In his prior appeal Eghtesad requested and was granted leave to amend his original complaint against State Farm to allege a cause of action for fraud; we are puzzled as to why Eghtesad did not allege a cause of action titled "fraud" in his FAC or SAC. In any event, he once again seeks leave to amend his complaint to allege fraud.

1. Standard of Review

The law governing our review of a ruling on a demurrer is well-established. "[W]e examine the complaint de novo to determine whether it alleges facts sufficient to state a cause of action under any legal theory" (McCall v. PacifiCare of California, Inc. (2001) 25 Cal.4th 412, 415), regardless of the labels attached to causes of action in the complaint. (Dunkin v. Boskey (2000) 82 Cal.App.4th 171, 180 (Dunkin).) We "accept the truth of material facts properly pleaded in the operative complaint, but not contentions, deductions, or conclusions of fact or law." (Yvanova v. New Century Mortgage Corp. (2016) 62 Cal.4th 919, 924 (Yvanova).)
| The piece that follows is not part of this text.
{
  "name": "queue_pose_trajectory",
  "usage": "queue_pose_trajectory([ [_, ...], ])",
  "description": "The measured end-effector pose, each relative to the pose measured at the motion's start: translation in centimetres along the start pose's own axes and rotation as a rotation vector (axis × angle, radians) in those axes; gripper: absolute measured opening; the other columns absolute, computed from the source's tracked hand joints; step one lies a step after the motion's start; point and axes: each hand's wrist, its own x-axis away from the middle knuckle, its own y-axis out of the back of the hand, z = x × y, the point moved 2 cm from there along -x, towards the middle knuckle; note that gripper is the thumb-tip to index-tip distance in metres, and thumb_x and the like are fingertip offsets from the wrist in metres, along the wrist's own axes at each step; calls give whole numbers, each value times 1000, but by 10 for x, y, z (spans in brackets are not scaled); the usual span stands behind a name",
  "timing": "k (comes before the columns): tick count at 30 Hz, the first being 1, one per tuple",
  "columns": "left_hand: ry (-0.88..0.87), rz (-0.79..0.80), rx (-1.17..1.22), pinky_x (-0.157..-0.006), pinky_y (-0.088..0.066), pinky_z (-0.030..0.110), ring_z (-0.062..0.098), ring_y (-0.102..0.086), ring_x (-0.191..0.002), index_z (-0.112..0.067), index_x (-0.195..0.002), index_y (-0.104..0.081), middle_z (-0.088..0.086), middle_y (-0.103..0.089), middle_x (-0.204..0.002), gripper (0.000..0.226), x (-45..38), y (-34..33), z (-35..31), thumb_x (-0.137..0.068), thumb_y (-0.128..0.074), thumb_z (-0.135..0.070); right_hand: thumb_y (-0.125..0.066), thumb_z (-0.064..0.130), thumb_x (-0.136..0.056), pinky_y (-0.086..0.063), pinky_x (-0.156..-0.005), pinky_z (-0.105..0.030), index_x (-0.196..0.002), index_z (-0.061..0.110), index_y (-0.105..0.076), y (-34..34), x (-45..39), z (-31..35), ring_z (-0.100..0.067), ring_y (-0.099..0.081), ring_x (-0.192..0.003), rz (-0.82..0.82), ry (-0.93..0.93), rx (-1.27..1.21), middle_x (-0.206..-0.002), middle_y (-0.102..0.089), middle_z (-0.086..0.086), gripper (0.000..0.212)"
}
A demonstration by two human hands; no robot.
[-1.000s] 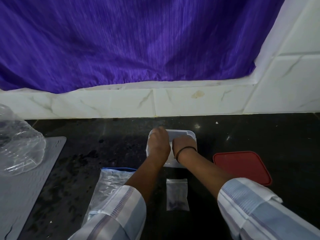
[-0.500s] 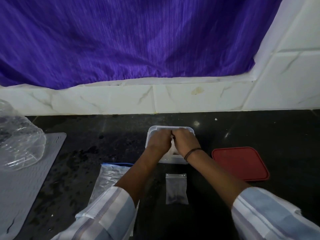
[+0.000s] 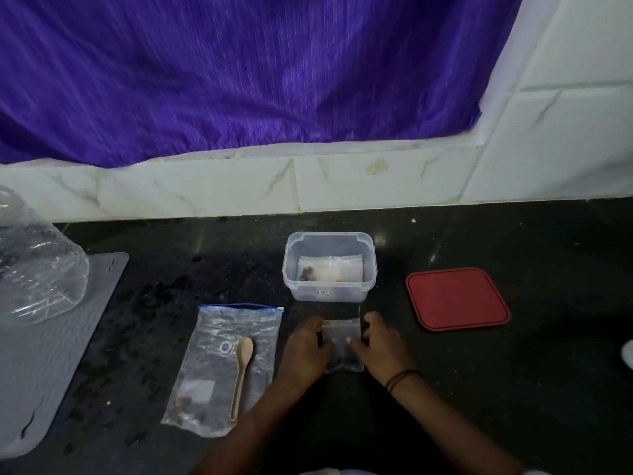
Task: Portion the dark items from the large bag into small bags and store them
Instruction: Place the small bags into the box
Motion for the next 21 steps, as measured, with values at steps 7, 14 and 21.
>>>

When the trial court sustains a demurrer without leave to amend, we must "decide whether there is a reasonable possibility that the defect can be cured by amendment: if it can be, the trial court has abused its discretion and we reverse; if not, there has been no abuse of discretion and we affirm." (Blank v. Kirwan (1985) 39 Cal.3d 311, 318.) It is the plaintiff's burden to show a reasonable possibility that any defect can be cured by amendment. (Ibid.) This showing may be made for the first time on appeal. (§ 472c, subd. (a).) To meet the burden, a" '[p]laintiff must show in what manner he can amend his complaint and how that amendment will change the legal effect of his pleading.'" (Goodman v. Kennedy (1976) 18 Cal.3d 335, 349.) The plaintiff must set forth not only the elements of the cause of action but also "must set forth factual allegations that sufficiently state all required elements of that cause of action. [Citations.] Allegations must be factual and specific, not vague or conclusory." (Rakestraw v. California Physicians' Service (2000) 81 Cal.App.4th 39, 43-44 (Rakestraw).)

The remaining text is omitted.